== Stored data

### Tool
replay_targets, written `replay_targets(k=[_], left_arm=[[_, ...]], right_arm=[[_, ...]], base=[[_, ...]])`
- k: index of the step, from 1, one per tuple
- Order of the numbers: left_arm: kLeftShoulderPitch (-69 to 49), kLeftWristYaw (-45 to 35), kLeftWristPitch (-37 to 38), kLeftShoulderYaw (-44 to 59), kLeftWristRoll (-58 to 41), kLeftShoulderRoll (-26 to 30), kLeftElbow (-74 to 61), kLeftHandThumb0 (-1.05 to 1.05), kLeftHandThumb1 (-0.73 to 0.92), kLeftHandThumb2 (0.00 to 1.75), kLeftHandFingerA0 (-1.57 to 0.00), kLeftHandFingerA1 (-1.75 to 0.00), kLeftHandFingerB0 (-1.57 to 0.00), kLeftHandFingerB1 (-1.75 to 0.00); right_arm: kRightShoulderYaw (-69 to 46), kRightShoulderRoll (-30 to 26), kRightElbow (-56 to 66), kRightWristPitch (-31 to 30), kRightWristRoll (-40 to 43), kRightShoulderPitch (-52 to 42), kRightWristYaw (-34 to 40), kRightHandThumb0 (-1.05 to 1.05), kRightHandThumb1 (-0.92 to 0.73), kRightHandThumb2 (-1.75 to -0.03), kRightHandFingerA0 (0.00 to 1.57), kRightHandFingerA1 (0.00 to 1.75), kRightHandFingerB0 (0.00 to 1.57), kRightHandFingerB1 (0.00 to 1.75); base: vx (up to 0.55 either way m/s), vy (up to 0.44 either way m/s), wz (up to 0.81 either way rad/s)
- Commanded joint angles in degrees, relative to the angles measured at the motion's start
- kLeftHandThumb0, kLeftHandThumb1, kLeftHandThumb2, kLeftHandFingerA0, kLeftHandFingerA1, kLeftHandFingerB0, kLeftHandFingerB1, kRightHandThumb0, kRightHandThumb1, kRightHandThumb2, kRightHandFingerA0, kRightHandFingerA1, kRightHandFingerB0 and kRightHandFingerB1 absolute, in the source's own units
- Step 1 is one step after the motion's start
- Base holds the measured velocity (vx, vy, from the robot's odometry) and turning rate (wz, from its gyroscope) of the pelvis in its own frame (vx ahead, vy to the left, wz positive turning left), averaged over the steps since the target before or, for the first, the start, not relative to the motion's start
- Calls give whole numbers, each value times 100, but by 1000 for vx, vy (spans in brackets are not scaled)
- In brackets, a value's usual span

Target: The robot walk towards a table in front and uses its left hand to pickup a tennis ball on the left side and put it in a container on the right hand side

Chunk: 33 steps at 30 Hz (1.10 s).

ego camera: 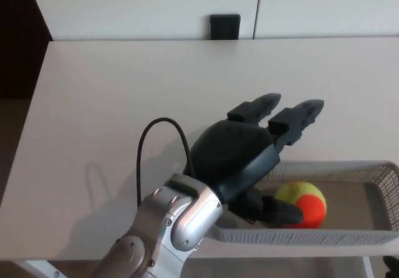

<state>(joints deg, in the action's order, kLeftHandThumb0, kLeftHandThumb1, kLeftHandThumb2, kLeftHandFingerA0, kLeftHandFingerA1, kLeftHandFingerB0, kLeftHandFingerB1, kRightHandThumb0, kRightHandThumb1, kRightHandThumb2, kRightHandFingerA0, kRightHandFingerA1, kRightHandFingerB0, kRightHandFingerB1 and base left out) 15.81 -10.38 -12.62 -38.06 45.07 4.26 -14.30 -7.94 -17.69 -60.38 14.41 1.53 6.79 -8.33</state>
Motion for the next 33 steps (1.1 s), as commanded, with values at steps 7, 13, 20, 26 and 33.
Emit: replay_targets(k=[7,13,20,26,33], left_arm=[[-1069,-356,272,1191,-738,594,-2210,-93,59,61,0,0,0,-5],[-3170,-1025,869,4901,-4327,849,-4433,-85,53,59,0,-3,0,-15],[-4957,-1626,2372,7758,-7368,886,-3407,-69,41,83,-1,-15,-1,-20],[-5537,-1995,3005,9482,-7318,709,-245,-78,49,80,-11,-18,-11,-12],[-4931,-773,3322,9240,-5770,1009,2394,-59,57,59,-12,-29,-15,-27]], right_arm=[[20,0,23,65,-39,-36,35,-54,-41,-55,94,59,68,43],[19,-28,-84,4,-44,-26,10,-54,-42,-55,93,61,67,42],[58,-73,-222,135,-98,-117,-16,-53,-44,-56,93,61,67,43],[34,-35,-350,102,-86,-305,77,-53,-44,-55,95,62,67,44],[32,-79,-280,86,-90,-401,86,-54,-45,-55,89,60,65,42]], base=[[0,0,0],[0,0,0],[0,0,0],[0,0,0],[0,0,0]])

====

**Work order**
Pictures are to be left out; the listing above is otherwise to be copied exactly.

**Response for this exercise**
### Tool
replay_targets, written `replay_targets(k=[_], left_arm=[[_, ...]], right_arm=[[_, ...]], base=[[_, ...]])`
- k: index of the step, from 1, one per tuple
- Order of the numbers: left_arm: kLeftShoulderPitch (-69 to 49), kLeftWristYaw (-45 to 35), kLeftWristPitch (-37 to 38), kLeftShoulderYaw (-44 to 59), kLeftWristRoll (-58 to 41), kLeftShoulderRoll (-26 to 30), kLeftElbow (-74 to 61), kLeftHandThumb0 (-1.05 to 1.05), kLeftHandThumb1 (-0.73 to 0.92), kLeftHandThumb2 (0.00 to 1.75), kLeftHandFingerA0 (-1.57 to 0.00), kLeftHandFingerA1 (-1.75 to 0.00), kLeftHandFingerB0 (-1.57 to 0.00), kLeftHandFingerB1 (-1.75 to 0.00); right_arm: kRightShoulderYaw (-69 to 46), kRightShoulderRoll (-30 to 26), kRightElbow (-56 to 66), kRightWristPitch (-31 to 30), kRightWristRoll (-40 to 43), kRightShoulderPitch (-52 to 42), kRightWristYaw (-34 to 40), kRightHandThumb0 (-1.05 to 1.05), kRightHandThumb1 (-0.92 to 0.73), kRightHandThumb2 (-1.75 to -0.03), kRightHandFingerA0 (0.00 to 1.57), kRightHandFingerA1 (0.00 to 1.75), kRightHandFingerB0 (0.00 to 1.57), kRightHandFingerB1 (0.00 to 1.75); base: vx (up to 0.55 either way m/s), vy (up to 0.44 either way m/s), wz (up to 0.81 either way rad/s)
- Commanded joint angles in degrees, relative to the angles measured at the motion's start
- kLeftHandThumb0, kLeftHandThumb1, kLeftHandThumb2, kLeftHandFingerA0, kLeftHandFingerA1, kLeftHandFingerB0, kLeftHandFingerB1, kRightHandThumb0, kRightHandThumb1, kRightHandThumb2, kRightHandFingerA0, kRightHandFingerA1, kRightHandFingerB0 and kRightHandFingerB1 absolute, in the source's own units
- Step 1 is one step after the motion's start
- Base holds the measured velocity (vx, vy, from the robot's odometry) and turning rate (wz, from its gyroscope) of the pelvis in its own frame (vx ahead, vy to the left, wz positive turning left), averaged over the steps since the target before or, for the first, the start, not relative to the motion's start
- Calls give whole numbers, each value times 100, but by 1000 for vx, vy (spans in brackets are not scaled)
- In brackets, a value's usual span

Target: The robot walk towards a table in front and uses its left hand to pickup a tennis ball on the left side and put it in a container on the right hand side

Chunk: 33 steps at 30 Hz (1.10 s).

ego camera: 

<state>(joints deg, in the action's order, kLeftHandThumb0, kLeftHandThumb1, kLeftHandThumb2, kLeftHandFingerA0, kLeftHandFingerA1, kLeftHandFingerB0, kLeftHandFingerB1, kRightHandThumb0, kRightHandThumb1, kRightHandThumb2, kRightHandFingerA0, kRightHandFingerA1, kRightHandFingerB0, kRightHandFingerB1 and base left out) 15.81 -10.38 -12.62 -38.06 45.07 4.26 -14.30 -7.94 -17.69 -60.38 14.41 1.53 6.79 -8.33</state>
Motion for the next 33 steps (1.1 s), as commanded, with values at steps 7, 13, 20, 26 and 33.
Emit: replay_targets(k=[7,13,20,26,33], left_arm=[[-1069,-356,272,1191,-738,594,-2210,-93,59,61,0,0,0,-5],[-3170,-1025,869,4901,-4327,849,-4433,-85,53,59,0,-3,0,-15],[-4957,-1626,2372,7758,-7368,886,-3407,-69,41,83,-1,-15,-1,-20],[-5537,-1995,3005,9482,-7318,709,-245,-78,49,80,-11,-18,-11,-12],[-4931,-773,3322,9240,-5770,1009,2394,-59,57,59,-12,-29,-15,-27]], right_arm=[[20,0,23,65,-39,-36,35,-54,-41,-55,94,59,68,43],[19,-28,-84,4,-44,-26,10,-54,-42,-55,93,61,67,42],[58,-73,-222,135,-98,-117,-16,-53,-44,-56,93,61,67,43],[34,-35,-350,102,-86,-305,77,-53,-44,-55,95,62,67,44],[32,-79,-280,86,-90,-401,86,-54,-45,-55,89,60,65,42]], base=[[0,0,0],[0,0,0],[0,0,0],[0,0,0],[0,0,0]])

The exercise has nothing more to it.